ÇERNOBİL SANTRALİNDE RADYASYON MUAMMASI
Uluslararası Atom Enerjisi Ajansı’nın, henüz risk olmadığı yönünde yaptığı açıklamalarına karşın, Ukrayna kaynaklarının Rusya’nın ele geçirdiği Çernobil’de “radyasyonun kritik seviyeye geldiği” yönündeki açıklaması endişeleri büyüttü.

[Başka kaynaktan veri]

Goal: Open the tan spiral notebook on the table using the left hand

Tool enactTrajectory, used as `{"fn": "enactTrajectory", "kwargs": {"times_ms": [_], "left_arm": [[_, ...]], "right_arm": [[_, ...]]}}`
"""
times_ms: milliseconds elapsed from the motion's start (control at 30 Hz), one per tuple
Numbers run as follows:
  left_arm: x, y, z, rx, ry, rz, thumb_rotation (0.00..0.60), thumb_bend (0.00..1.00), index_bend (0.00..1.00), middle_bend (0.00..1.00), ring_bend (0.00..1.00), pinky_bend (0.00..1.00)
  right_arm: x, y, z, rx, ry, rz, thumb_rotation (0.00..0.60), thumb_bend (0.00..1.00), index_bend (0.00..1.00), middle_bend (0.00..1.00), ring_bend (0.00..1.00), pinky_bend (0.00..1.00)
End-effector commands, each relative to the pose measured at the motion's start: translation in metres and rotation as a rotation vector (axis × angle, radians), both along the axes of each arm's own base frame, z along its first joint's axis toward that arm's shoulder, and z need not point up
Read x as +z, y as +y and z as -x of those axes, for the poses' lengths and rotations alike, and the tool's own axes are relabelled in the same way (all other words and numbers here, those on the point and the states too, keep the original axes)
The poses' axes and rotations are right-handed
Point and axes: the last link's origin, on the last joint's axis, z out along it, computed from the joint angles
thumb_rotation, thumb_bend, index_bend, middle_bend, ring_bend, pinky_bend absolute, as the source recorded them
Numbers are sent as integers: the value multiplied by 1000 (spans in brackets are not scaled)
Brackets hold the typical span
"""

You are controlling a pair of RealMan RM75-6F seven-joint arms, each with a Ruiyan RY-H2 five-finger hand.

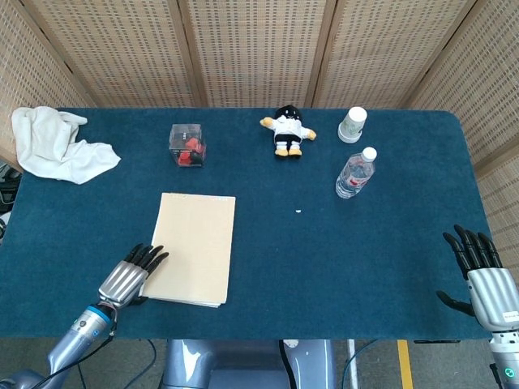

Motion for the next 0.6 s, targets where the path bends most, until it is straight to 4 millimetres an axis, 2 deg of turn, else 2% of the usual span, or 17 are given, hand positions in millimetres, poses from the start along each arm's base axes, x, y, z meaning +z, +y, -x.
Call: {"fn": "enactTrajectory", "kwargs": {"times_ms": [33,300,400,500,600], "left_arm": [[1,2,-2,-9,-6,-18,600,426,0,0,0,0],[-1,9,-6,-36,-27,-67,600,475,40,0,0,0],[-2,12,-10,-42,-35,-78,600,475,92,5,0,0],[-2,12,-11,-52,-33,-79,600,478,168,51,16,0],[-2,11,-12,-63,-32,-81,600,483,195,74,31,0]], "right_arm": [[0,0,0,1,1,-1,600,0,0,0,0,0],[0,0,0,0,1,0,600,0,0,0,0,0],[0,0,0,0,2,-1,600,0,0,0,0,0],[0,0,0,0,3,-1,600,0,0,0,0,0],[0,0,0,-1,3,-1,600,0,0,0,0,0]]}}
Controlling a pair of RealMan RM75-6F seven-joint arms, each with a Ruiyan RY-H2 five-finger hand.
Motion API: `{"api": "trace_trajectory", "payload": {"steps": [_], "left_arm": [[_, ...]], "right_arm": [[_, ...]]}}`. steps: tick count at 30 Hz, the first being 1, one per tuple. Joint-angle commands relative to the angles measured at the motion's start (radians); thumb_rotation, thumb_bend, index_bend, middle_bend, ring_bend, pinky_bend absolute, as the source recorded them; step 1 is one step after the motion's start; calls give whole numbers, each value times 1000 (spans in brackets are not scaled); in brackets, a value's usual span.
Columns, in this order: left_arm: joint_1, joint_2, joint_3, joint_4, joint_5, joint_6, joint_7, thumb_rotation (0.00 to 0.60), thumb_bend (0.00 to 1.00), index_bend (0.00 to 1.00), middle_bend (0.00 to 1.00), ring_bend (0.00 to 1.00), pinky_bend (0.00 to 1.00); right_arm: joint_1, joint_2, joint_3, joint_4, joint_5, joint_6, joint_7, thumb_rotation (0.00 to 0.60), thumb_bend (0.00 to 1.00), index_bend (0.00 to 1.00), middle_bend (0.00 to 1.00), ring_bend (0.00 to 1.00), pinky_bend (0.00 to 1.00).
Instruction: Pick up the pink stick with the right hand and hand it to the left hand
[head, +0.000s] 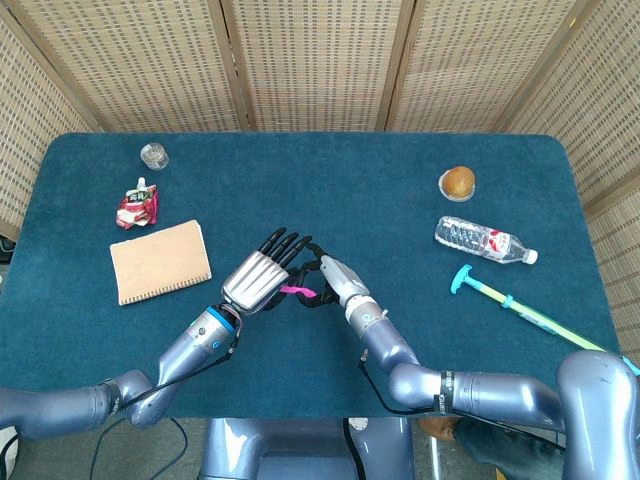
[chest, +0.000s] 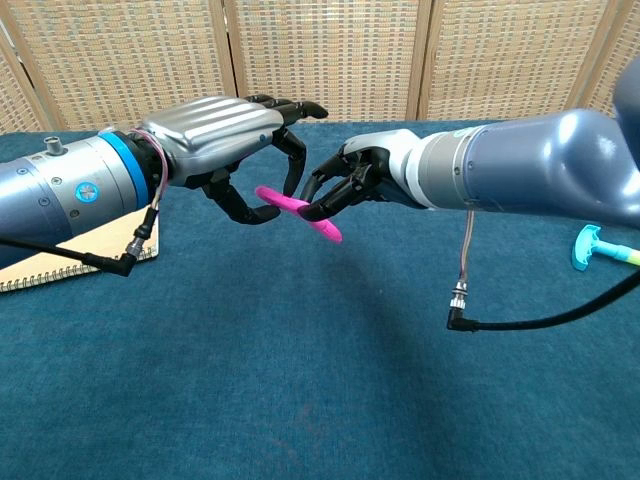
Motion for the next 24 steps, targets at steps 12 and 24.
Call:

Avrupa Güvenlik ve İşbirliği Teşkilatı da Çernobil’in durumu konusunda taraf ülkeleri uyardı. Dilek, Rusya’nın Çernobil’i ele geçirmesinin “tedbir” amaçlı olduğunu belirterek, “Ukrayna’da merkezi yönetime bağlı olmayan güçlerin Çernobil’e saldırma ve suçun Rusya’ya kalma ihtimaline karşı orayı güvenlik altına aldı” değerlendirmesini yaptı. Ateş ise “Zelensky konuyu gündeme getirerek, uluslarası toplumu harekete geçirmeye çalışıyor olabilir” ifadelerini kaydetti.
BAŞKENT KİEV ATEŞ ALTINDA
Rus savaş uçakları dün başkent Kiev’de Ukrayna ordusuna ait bir askeri konvoyu hedef aldı. Uluslararası Haber ajansları Kiev’de sürekli patlama seslerinin geldiğini belirtirken, sokak çatışmalarına başlayan Ukrayna askerleri sivillerden, sığınaklara girmeleri uyarısında bulunuyor. Bu arada onbinlerce Ukraynalı da komşu ülkelere sığına bilmek için gerek araçla, gerek yaya olarak kaçmaya çalışıyor.